Tom refused to be dissuaded. After swallowing a space-plant pill, he armed himself with an underwater flashlight.

"Think it's safe to show that light, skipper?" a crewman asked uneasily.

"If the enemy spots it, I'm hoping they'll think it's coming from a school of lantern fish or sea anglers," Tom explained. He picked up a three-pronged digging fork with his other hand and went out through the air lock.

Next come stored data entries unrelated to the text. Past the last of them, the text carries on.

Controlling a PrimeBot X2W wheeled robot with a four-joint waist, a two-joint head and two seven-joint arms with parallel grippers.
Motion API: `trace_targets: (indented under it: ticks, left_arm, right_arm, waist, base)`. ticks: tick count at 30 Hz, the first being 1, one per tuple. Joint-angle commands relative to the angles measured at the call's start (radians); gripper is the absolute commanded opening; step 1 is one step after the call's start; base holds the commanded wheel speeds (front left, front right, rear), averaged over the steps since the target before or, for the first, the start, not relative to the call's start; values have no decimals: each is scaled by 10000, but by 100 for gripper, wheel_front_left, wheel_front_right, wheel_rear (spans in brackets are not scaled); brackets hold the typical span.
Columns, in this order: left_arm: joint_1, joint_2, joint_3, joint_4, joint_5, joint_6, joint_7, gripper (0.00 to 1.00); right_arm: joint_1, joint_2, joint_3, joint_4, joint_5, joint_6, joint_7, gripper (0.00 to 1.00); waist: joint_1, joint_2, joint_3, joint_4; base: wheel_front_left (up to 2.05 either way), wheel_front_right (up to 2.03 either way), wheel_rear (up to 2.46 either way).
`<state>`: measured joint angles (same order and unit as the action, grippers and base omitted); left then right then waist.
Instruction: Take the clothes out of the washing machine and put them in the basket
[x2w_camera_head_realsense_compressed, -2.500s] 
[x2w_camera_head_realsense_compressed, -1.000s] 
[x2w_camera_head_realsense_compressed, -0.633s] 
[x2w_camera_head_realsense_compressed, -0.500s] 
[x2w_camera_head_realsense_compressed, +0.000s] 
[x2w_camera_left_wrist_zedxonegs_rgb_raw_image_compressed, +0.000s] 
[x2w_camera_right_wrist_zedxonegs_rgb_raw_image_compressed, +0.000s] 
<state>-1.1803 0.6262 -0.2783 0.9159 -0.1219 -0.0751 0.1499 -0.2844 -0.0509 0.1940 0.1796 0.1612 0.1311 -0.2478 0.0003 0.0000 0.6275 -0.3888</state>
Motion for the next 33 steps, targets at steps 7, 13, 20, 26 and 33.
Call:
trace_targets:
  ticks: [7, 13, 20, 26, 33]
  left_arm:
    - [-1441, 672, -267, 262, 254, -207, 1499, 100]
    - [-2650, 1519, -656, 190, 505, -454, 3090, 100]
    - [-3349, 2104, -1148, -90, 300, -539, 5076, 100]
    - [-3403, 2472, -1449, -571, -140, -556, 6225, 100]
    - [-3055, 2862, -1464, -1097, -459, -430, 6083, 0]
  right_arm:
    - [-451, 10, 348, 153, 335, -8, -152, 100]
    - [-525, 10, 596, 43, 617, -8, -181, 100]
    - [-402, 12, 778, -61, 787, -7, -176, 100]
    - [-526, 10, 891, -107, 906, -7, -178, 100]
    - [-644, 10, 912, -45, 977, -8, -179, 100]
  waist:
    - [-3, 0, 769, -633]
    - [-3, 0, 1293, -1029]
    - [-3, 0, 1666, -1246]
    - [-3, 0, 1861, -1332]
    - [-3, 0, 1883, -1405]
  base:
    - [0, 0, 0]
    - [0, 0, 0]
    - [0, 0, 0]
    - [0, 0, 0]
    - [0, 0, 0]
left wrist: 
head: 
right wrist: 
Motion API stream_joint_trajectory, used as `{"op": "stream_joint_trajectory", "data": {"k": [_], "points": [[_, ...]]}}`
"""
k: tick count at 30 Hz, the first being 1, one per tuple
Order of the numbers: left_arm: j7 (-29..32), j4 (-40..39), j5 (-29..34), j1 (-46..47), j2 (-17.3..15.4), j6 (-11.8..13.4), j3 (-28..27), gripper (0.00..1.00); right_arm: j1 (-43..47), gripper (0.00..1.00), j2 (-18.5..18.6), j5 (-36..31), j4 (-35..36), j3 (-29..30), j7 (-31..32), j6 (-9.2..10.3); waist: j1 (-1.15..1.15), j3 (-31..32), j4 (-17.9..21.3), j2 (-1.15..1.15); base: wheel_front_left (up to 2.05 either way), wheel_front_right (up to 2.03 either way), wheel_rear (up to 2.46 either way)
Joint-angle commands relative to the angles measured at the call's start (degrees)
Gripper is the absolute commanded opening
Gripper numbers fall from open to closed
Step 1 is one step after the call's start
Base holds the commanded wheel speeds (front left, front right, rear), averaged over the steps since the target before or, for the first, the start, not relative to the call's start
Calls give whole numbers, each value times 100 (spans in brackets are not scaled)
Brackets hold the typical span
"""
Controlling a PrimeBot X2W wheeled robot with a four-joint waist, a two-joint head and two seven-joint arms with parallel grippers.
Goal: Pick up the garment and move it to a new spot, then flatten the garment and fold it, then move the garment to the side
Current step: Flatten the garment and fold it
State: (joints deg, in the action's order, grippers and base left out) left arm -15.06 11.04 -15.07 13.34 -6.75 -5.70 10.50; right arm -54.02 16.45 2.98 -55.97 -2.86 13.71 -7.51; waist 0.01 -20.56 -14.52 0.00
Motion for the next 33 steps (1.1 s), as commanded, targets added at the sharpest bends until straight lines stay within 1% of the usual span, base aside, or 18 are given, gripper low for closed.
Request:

Tom glided back to the spot which the Sea Hound had just passed over and began digging into the silt. Presently he felt the fork strike something hard.

"An obstruction!" Tom thought excitedly.

He probed deeper. Bit by bit, a smoothly contoured and still-shiny metal surface became visible. "I've found it!" Tom's eyes flashed in triumph, his heart pounding.

There was no doubt he had uncovered the nose cone of the missile which had re-entered the earth's atmosphere tailfirst!

Meanwhile, Bud, keeping watch on the enemy submarine, had seen a shadowy figure glide from its air lock and head in Tom's direction. Bud donned a hydrolung and followed.

"What's that he's carrying?" Bud wondered.

Suddenly the answer came to him—a self-propelled underwater grenade! Horrified, Bud jetted forward, tackling the diver at full speed.

A split second too late! The grenade went streaking straight toward Tom Swift!

CHAPTER XX

A LUCKY BLAST

Tom's earphones caught the hiss of the approaching grenade. Instantly his eyes darted to the sonarscope on his wrist.

A tiny blip of light was moving on the screen!

Tom whirled about, then gunned his ion drive. He pushed out of the path of the grenade, which nevertheless grazed him as it streaked past.

Seconds later, the grenade struck bottom. A shattering bo-o-oom reverberated through the depths, and clouds of silt darkened the water into Stygian gloom.

Tom, knocked off balance, was tumbled about helplessly by the train of shock waves. As they died away, he gradually recovered his bearings and pressed the throttle control of his ion drive. It coughed and stuttered! For a moment Tom felt a surge of panic, but the jet motor smoothed into a steady purr of power.

"Whew!" he thought in relief. "At least I can still get around at full speed if anything else comes at me!"

He had clung to the flashlight and fork despite the explosion. The blast had hurled him away from the spot where the missile was buried, so Tom began trying to locate it again.

But he soon realized that his efforts were hopeless. He must wait until the silt which clouded the water cleared. Now Tom feared that the explosion might have reburied the nose cone.

Suddenly a new worry gripped him. Had the missile's precious contents been destroyed by the blast?! Slowly he began making his way back to the Sea Hound.

Unknown to Tom, Bud was fighting a desperate battle with his adversary barely fifty yards away. The divers grappled each other in an octopuslike duel. At such depths, their movements were impeded, as if by oil.

The Brungarian pulled out the knife at his belt. Bud, a skilled wrestler from high-school days, managed to twist his foe's knife arm behind his back—then applied a punishing judo hold! The Brungarian gave an audible screech of pain and dropped the knife.

"Now you're coming along with me!" Bud muttered. He gunned his jet, forcing himself and his adversary toward the Sea Hound.